CHAOS is AFA's trademarked strategy of intermittent strikes designed to maximize the impact of an industrial action while minimizing the risk for striking flight attendants.

In May 1993, AFA members at Seattle-based Alaska Airlines were facing a 30-day cooling-off period after more than three years of negotiations. In June, 1993, the cooling-off period mandated by the Railway Labor Act had expired. The first CHAOS strike took place in Seattle when three flight attendants walked off an Alaska Airlines flight just before passenger boarding. A month later, another crew of flight attendants struck the last flight out of Las Vegas. A few weeks later, AFA struck five flights simultaneously in the San Francisco area.

America West, AirTran and US Airways all settled with AFA on the eve of, or a few minutes after, the end of a 30-day cooling-off period in the 1990s. AFA flight attendants at Midwest Express (now Midwest Airlines), completed a cooling-off period without reaching agreement on a first contract in 2002. After three weeks of a CHAOS campaign, and on the eve of CHAOS strikes, management agreed to terms that were ratified by the flight attendants. United Airlines flight attendants used the threat of CHAOS to leverage their negotiations during the airline's bankruptcy, succeeding in doubling the value of the replacement retirement plan management had proposed.

Flight attendants at Northwest Airlines, locked in a round of bankruptcy negotiations, deployed a CHAOS campaign days after joining AFA in July, 2006. Union negotiators concluded a new tentative agreement with millions of dollars in improvements, but which was voted down by a narrow margin. AFA continued preparations for CHAOS strikes at Northwest pending the outcome of negotiations and litigation surrounding the case.

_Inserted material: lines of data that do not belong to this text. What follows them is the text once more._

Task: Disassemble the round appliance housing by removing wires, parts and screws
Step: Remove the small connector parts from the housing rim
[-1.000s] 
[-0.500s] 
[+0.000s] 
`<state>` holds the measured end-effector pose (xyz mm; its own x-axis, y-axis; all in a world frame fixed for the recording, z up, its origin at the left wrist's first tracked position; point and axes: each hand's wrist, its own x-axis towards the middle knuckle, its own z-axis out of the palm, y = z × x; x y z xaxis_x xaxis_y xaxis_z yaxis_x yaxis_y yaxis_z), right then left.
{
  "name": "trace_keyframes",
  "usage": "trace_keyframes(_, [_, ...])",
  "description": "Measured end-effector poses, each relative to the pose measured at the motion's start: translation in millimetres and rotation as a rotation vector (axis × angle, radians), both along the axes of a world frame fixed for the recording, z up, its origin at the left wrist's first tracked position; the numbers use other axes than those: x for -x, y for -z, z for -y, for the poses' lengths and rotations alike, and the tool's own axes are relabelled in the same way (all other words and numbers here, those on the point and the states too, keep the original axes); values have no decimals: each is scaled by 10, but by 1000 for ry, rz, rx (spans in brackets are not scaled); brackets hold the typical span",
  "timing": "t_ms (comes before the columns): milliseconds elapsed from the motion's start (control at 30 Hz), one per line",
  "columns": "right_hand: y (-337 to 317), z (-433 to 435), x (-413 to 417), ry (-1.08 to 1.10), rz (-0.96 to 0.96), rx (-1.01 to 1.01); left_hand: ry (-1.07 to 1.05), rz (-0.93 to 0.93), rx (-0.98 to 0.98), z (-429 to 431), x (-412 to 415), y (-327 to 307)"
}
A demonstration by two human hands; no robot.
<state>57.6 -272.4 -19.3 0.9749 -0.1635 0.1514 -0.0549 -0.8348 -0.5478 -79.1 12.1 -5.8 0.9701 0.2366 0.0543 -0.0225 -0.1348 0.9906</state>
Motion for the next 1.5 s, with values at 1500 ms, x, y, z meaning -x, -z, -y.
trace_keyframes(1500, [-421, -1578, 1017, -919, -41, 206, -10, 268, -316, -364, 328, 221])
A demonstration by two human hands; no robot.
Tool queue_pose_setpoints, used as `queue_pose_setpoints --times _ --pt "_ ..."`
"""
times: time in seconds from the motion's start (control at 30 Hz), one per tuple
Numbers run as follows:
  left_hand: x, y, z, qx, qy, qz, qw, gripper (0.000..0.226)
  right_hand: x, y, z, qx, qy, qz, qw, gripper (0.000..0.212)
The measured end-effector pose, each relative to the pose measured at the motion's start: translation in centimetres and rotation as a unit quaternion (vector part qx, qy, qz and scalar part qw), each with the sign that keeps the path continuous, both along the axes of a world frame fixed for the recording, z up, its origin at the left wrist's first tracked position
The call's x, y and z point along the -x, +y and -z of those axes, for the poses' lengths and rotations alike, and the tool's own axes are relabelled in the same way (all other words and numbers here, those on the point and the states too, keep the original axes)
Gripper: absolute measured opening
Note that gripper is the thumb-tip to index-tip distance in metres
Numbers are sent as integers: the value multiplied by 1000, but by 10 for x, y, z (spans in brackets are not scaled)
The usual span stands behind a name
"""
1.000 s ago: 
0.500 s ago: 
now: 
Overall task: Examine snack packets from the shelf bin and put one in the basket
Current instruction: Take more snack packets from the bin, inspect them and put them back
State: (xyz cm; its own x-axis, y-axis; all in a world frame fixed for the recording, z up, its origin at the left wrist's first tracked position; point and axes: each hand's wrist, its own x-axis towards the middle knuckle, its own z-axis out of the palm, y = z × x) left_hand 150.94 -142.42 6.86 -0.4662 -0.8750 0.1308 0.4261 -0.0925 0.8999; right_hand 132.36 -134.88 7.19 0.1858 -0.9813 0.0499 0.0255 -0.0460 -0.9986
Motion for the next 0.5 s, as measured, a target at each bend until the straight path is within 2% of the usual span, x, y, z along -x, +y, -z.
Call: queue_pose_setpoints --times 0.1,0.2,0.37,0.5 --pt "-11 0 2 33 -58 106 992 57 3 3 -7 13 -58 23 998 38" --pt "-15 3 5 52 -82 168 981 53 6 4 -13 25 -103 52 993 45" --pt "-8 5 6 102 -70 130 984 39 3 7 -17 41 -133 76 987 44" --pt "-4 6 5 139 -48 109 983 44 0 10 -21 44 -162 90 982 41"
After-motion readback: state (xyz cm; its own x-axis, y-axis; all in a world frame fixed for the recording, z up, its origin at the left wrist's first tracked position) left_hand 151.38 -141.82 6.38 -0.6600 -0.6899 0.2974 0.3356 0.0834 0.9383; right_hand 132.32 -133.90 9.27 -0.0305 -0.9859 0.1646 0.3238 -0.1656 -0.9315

The bankruptcy court ruled in favor of the union, denying the strike injunction sought by management. On appeal, the federal district court and the court of appeals ruled that workers under the Railway Labor Act cannot strike in response to rejection of a collective bargaining agreement in bankruptcy. Northwest and AFA returned to negotiations and reached a new tentative agreement, which was narrowly ratified by the flight attendants on May 29, 2007. The flight attendants became the last major work group at Northwest to agree to new contract terms in bankruptcy. The new contract provided Northwest with $195 million in annual cuts through 2011, and secured a $182 million equity claim for the flight attendants before it was lost upon the company's exit from bankruptcy.

On August 16, 2023, Alaska Airlines flight attendants protested across the US for better wages and working conditions. Across the US, it has been estimated that over 1,000 flight attendants were in attention outside of airports demanding a higher pay. In September flight attendants a part of the union voted for a new contract with a 99.47% approval rating.

On August 28, 2024, AFA members at United Airlines voted with 99.99% approval to authorize a labor strike, with 90.21% members participating. However, no strike was immediately called, with negotiations between AFA and United continuing.

==Member flight attendant groups==
AFA represents the flight attendants at the following airlines:
- Air Wisconsin Airlines
- Alaska Airlines
- Air Transport International
- Avelo Airlines
- Breeze Airways
- Eastern Airlines
- Endeavor Air
- Envoy Air
- Frontier Airlines
- GoJet Airlines
- Hawaiian Airlines
- Horizon Air
- Mesa Airlines
- Norse Atlantic Airways
- Omni Air International
- Piedmont Airlines
- PSA Airlines
- Spirit Airlines
- United Airlines

==Presidents==
- 1945: Ada Brown
- 1947: Frances Hall
- 1948: Irene Eastin
- 1951: Mary Alice Koos
- 1953 Rowland K. Quinn Jr
- 1973: Kelly Rueck
- 1979: Linda Puchala
- 1986: Susan Bianchi-Sand
- 1991: Dee Maki
- 1995: Patricia A. Friend
- 2010: Veda Shook
- 2014: Sara Nelson

==See also==

- Communications Workers of America

==Citations==

===Works cited===
- Nielsen, Georgia Panter (1982). "From Skygirl to Flight Attendant, Women and the Making of a Union"
- Borer, David A. (1995). "Handbook of Airline Economics"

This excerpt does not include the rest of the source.